- WHAT IS BEING ASKED
Total the lines of the listing below that hold the word "right". Output nothing except that number.

- SUPPLIED INFORMATION
========================================
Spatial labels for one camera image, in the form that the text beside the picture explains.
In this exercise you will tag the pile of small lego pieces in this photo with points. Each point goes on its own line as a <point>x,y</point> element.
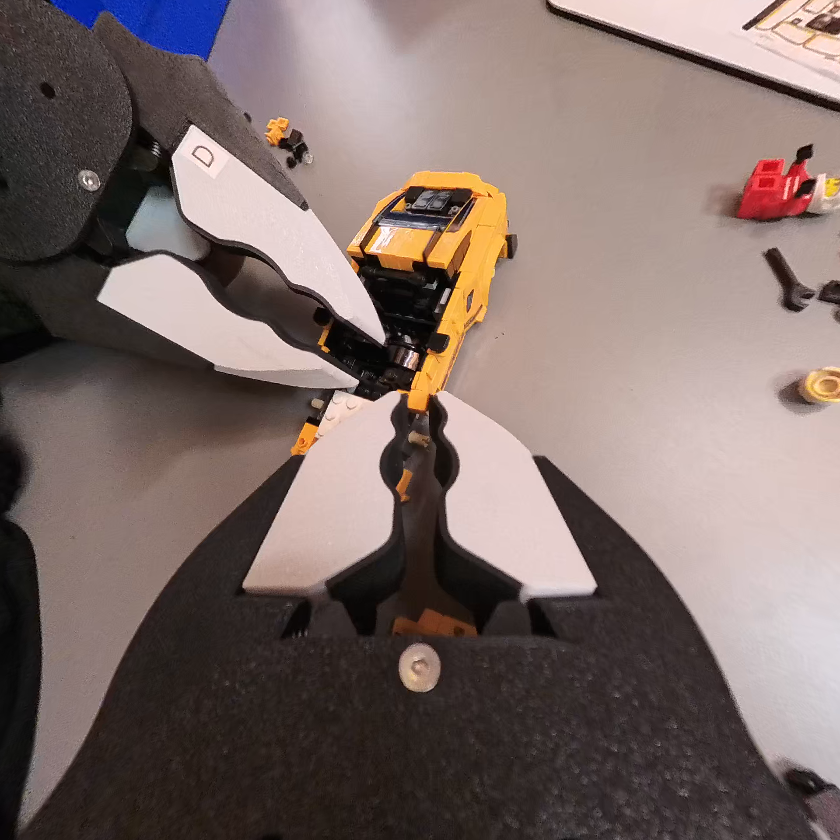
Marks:
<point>830,298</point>

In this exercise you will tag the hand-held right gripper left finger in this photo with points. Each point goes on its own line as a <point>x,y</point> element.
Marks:
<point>315,518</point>

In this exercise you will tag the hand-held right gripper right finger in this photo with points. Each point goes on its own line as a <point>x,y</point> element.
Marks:
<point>518,518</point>

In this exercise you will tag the red lego minifigure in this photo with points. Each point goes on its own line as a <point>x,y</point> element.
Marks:
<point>774,190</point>

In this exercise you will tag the blue plastic bin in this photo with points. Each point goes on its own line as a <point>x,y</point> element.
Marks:
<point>151,26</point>

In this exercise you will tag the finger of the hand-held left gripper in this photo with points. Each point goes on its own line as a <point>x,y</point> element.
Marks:
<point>262,223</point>
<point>197,328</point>

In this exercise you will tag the black lego wrench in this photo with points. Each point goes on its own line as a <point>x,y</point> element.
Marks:
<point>787,279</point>

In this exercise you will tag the white book stand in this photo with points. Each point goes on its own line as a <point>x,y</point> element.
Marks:
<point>689,33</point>

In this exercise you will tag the black lego tile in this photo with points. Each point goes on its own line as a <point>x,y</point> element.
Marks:
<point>295,138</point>

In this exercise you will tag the lego sticker sheet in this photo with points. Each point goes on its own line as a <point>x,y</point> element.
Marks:
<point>800,26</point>

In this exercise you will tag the tan lego hair piece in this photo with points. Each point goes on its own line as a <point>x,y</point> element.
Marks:
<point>820,386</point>

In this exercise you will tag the black lego tire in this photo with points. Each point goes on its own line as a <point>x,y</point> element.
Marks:
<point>807,781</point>

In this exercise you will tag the yellow lego car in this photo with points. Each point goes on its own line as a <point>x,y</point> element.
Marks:
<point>426,262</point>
========================================
- ANSWER BELOW
2